Why e-sports teams are increasingly using custom resin figures as merch drops — and what works at retail vs. as a player-only gift.
E-sports merch is dominated by t-shirts and jerseys with 60–70% margin and zero personality. Resin figures sit at the opposite end: 25–35% margin but a much stronger emotional pull, and they end up on streamer-room shelves where they're visible for years. We've made figures for 14 e-sports orgs in the past 24 months.
What works at retail: chibi-style mascots, 4–6 inches tall, colorful, $39–$59 retail. Often packaged blind-box style with 6 variants per series (one per main team color, plus a 1-in-30 'gold edition'). Sells through fan stores and limited drops on team websites.
What works as player-only or VIP gifts: 1/7 scale realistic statues of individual star players in their iconic pose.
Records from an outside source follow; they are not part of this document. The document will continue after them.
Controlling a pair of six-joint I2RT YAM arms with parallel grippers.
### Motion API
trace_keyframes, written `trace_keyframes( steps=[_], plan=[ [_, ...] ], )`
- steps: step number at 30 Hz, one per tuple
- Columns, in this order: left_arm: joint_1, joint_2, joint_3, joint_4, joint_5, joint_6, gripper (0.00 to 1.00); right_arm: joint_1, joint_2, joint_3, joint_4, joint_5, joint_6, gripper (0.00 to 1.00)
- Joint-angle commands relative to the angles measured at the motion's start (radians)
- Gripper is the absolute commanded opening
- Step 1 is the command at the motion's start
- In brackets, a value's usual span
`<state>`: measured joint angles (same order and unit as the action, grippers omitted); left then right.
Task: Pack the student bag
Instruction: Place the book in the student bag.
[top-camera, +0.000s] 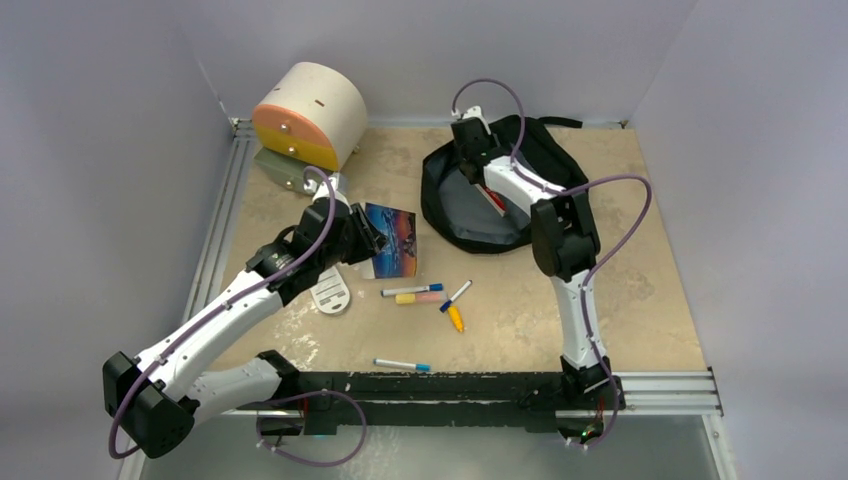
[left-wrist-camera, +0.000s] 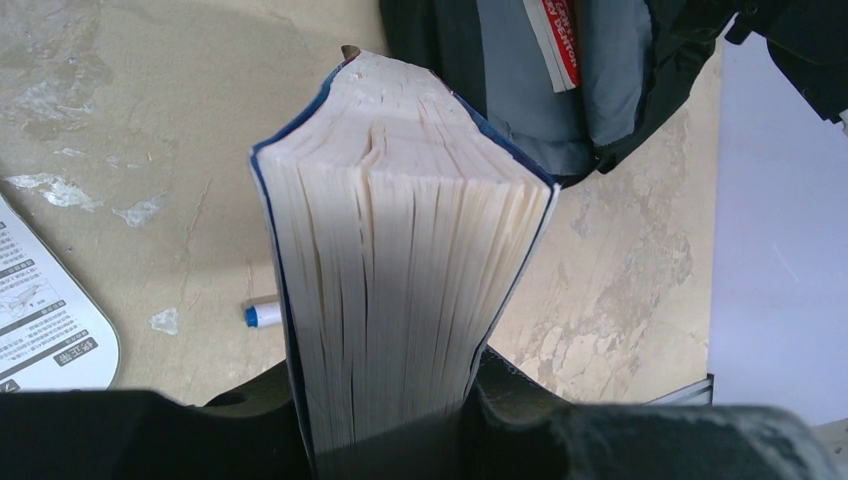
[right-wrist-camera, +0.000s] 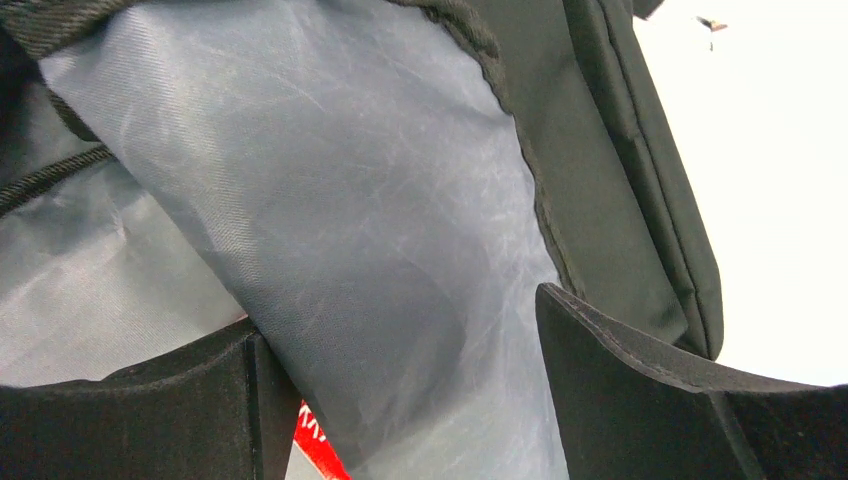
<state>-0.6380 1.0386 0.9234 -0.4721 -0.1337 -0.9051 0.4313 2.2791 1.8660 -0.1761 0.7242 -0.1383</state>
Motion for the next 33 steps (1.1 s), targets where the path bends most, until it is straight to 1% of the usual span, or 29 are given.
trace_keyframes(
  steps=[1, 4, 8, 10, 12, 15, 16, 17, 19, 21, 24, 27, 29, 30, 33],
  plan=[
    [-0.003, -0.049, 0.064, 0.184, 0.008, -0.001, 0.0, -0.022, -0.083, -0.071, -0.129, 0.093, 0.018, 0.81],
    [-0.004, -0.038, 0.071, 0.194, 0.015, 0.005, 0.0, -0.023, -0.108, -0.133, -0.153, 0.085, 0.041, 0.81],
    [-0.005, -0.021, 0.076, 0.209, 0.027, 0.006, 0.0, -0.023, -0.144, -0.201, -0.129, 0.117, 0.034, 0.81],
    [-0.005, -0.013, 0.081, 0.215, 0.033, 0.006, 0.0, -0.024, -0.159, -0.233, -0.088, 0.124, 0.005, 0.74],
    [-0.004, -0.004, 0.088, 0.222, 0.037, 0.006, 0.0, -0.025, -0.168, -0.243, -0.058, 0.127, -0.007, 0.54],
    [-0.004, 0.001, 0.105, 0.234, 0.032, 0.014, 0.0, -0.026, -0.176, -0.224, -0.048, 0.095, -0.011, 0.34],
    [-0.003, 0.001, 0.113, 0.242, 0.027, 0.017, 0.0, -0.027, -0.181, -0.211, -0.055, 0.071, -0.011, 0.28],
    [-0.004, 0.001, 0.122, 0.253, 0.023, 0.024, 0.0, -0.026, -0.184, -0.198, -0.063, 0.039, -0.005, 0.16],
    [-0.004, 0.003, 0.142, 0.278, 0.019, 0.033, 0.0, -0.028, -0.188, -0.16, -0.096, -0.034, 0.016, 0.0],
    [-0.004, 0.011, 0.167, 0.301, 0.03, 0.038, 0.0, -0.028, -0.187, -0.104, -0.151, -0.087, 0.065, 0.0],
    [-0.004, 0.033, 0.19, 0.363, 0.066, 0.039, 0.0, -0.026, -0.181, 0.005, -0.249, -0.215, 0.147, 0.0],
    [-0.004, 0.065, 0.204, 0.428, 0.1, 0.019, 0.0, -0.026, -0.147, 0.133, -0.335, -0.262, 0.257, 0.0],
    [-0.005, 0.091, 0.207, 0.485, 0.108, 0.001, 0.0, -0.026, -0.111, 0.214, -0.41, -0.328, 0.307, 0.0],
    [-0.004, 0.109, 0.201, 0.521, 0.106, -0.007, 0.0, -0.026, -0.099, 0.242, -0.429, -0.336, 0.334, 0.0],
    [0.001, 0.15, 0.171, 0.615, 0.09, -0.071, 0.0, -0.028, -0.077, 0.302, -0.453, -0.321, 0.348, 0.0]
  ],
)
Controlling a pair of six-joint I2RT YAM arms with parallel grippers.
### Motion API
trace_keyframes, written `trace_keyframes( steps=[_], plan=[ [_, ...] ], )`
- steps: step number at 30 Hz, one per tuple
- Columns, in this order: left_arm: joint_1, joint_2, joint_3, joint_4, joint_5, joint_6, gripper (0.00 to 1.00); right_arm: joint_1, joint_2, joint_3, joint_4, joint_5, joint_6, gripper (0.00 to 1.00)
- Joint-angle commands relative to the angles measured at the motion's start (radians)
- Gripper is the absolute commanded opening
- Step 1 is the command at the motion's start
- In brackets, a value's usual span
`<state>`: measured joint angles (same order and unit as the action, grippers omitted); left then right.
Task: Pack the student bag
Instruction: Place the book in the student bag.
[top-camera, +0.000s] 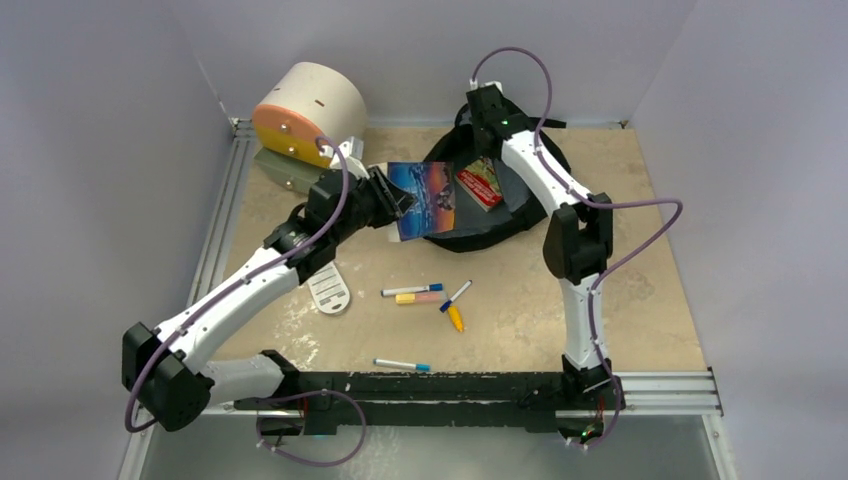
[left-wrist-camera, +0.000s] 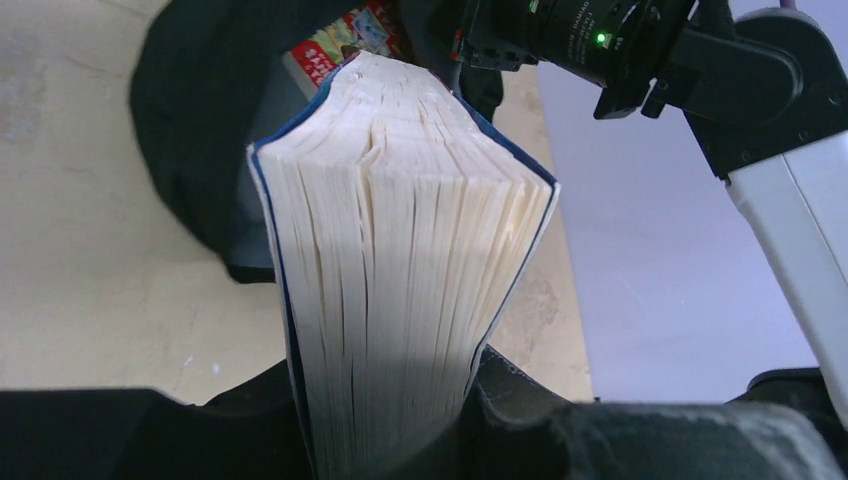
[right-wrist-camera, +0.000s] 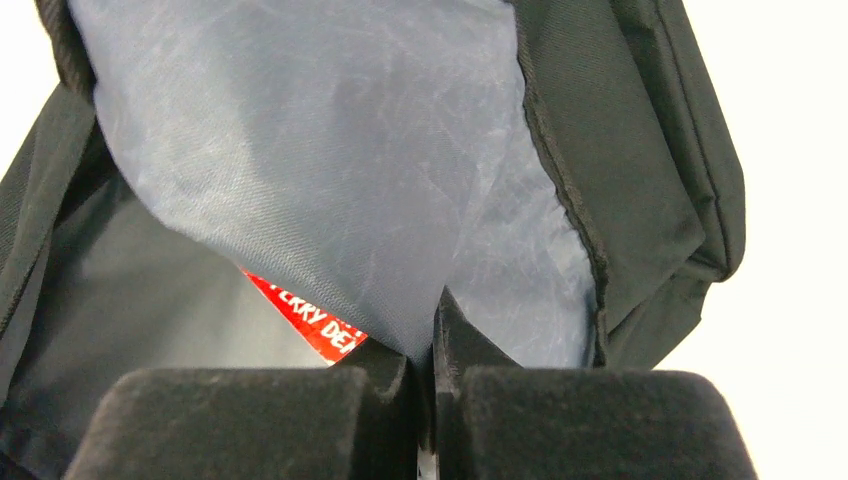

These are not retail products — they're 50-piece runs given to players, partners, and top-tier sponsors. Cost per unit is $80–$200; perceived value is much higher because they cannot be bought.
The mistake we see most often: orgs trying to sell 1/7 scale realistic player statues at retail. The unit cost is too high, the niche is too narrow (only that player's biggest fans want it), and inventory sits. The chibi route at retail + statue route as gifts is the consistent winning playbook.
Lead time for an e-sports drop is the hard constraint. Players retire, get traded, change teams. From sculpt to ship is typically 12 weeks. If you want figures of your current roster ready for a championship in March, we need the player photo brief by early December. Plan accordingly.